I’m curious, what’s an item, tool, or purchase you own that you feel has completely justified its cost over time? Could be anything from a gadget to a piece of furniture or even software. What made it worth it for you?
I’m curious, what’s an item, tool, or purchase you own that you feel has completely justified its cost over time? Could be anything from a gadget to a piece of furniture or even software. What made it worth it for you?
I got a hot air rework station with a soldering iron many years ago.
The things I’ve repaired with it are so numerous, I cannot even recount them all, but here are a few:
Even though some of that work was just replacing old capacitors, I have saved so much money by buying “broken” stuff and fixing it up.
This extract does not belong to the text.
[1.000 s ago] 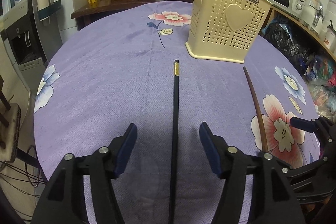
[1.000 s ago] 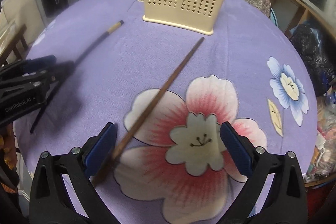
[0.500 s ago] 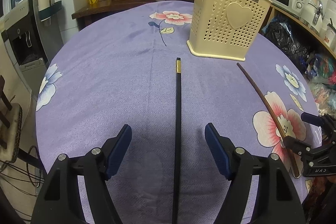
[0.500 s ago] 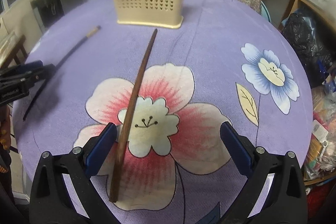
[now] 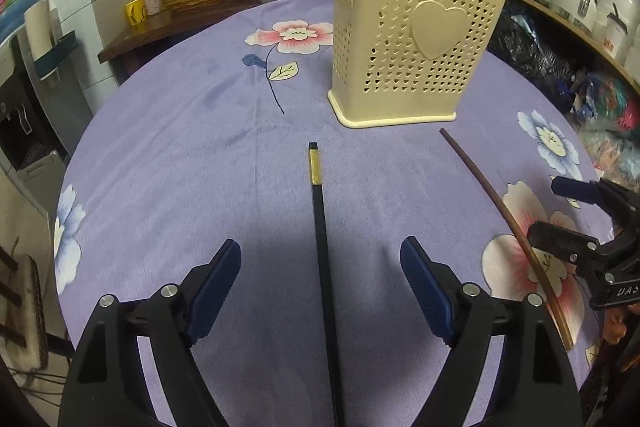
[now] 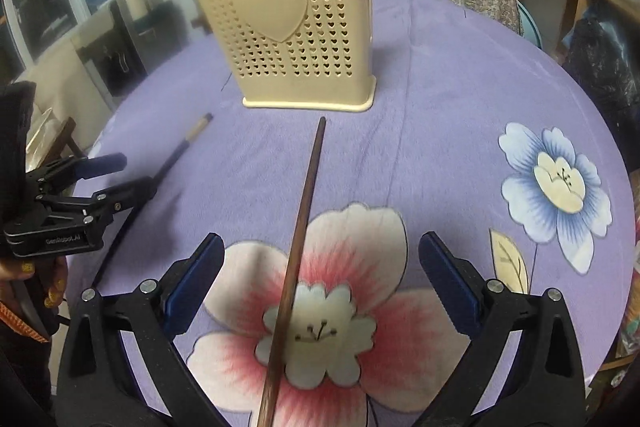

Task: Organize utensils
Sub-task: 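Close left tool on the black chopstick while right tool grasps the wooden chopstick, then lift both chopsticks upright and carry them above the cream holder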

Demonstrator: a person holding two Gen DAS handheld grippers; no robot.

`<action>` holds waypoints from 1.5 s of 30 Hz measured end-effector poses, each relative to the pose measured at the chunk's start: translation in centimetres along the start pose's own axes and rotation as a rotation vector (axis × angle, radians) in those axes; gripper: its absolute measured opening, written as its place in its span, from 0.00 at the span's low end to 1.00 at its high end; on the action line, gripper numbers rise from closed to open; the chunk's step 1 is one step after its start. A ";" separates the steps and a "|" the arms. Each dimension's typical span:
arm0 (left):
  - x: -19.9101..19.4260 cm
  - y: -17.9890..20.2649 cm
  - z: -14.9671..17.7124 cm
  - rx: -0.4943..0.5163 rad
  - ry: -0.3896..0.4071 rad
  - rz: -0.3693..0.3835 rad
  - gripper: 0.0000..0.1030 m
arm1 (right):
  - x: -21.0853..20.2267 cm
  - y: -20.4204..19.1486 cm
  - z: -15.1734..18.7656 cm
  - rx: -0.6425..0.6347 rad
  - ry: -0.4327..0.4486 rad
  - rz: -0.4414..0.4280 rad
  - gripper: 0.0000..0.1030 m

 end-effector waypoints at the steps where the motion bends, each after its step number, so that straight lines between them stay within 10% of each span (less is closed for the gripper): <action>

No regrets. Over the years, I paired the station with a hotplate and a solder sucker and now I could probably open up an electronics repair shop. But I mostly do these repairs for fun. Fixing things calms my mind and soothes my soul.
I love both my eBook reader (that 505 won’t die) and my PS3 (which could really use a reflow).
How difficult would you say reflowing one of the OG 60GB models is?
If you need to swap the RSX out, you’ll have no chance with a hot air station. You will need an infrared rework station. Reflowing the RSX is only a short-term solution, because the underfill of the chip itself has a defect. All 90nm RSX chips are bad.
There are people putting a 65nm (or 40nm) chip from the later models into the FAT PS3’s. This is called the “Frankenstein mod” and some repair shops in the US are providing that service. If you want to have a FAT lady that will last forever, I’d say this is the best solution.
I was really lucky, because I got my model going by swapping out the Tokin capacitors (but I’m aware this probably won’t last when the RSX finally gives up). The FAT PS3 board is very thick and sucks away a lot of the heat. I needed to put the board on the preheater and then used hotair combined with that to remove the caps.
You need to get in touch with your local Repair Café! It’s sounds like you would make a perfect addition. :)
Can you post a gear list? I got an iron a while ago and some crappy Amazon sucker tubes but I really think I’m missing some stuff because I’m either missing stuff or using crappy solder. I like to try and just take components off boards for practice but even that is a huge struggle. I’ve fixed a couple things but it’s rough work for sure.
I know it’s probably a skill issue, but I think some other tools might make certain things a bit easier as well, but without someone I know to ask questions I don’t want to just buy some random stuff.
Have a lot of fun! Soldering get’s really easy if you have the right gear. Swapping out the crappy amazon solder with the good stuff from Praud made the biggest difference, imho. You can already solder a lot of stuff with a 30W soldering iron from the hobby store, but flux and solder are what’s really important.
There’s a lot of really cheap solder on amazon with way too high melting points. Sometimes the sellers just lie on their datasheet, I once fell for CFH fake solder which barely melted, even when I had my iron on overdrive. It wasn’t me, it was the crappy and fake product!
Heat the metal, heat the PCB a little bit, then solder. I’m terrible at soldering and my friend just taught me that trick.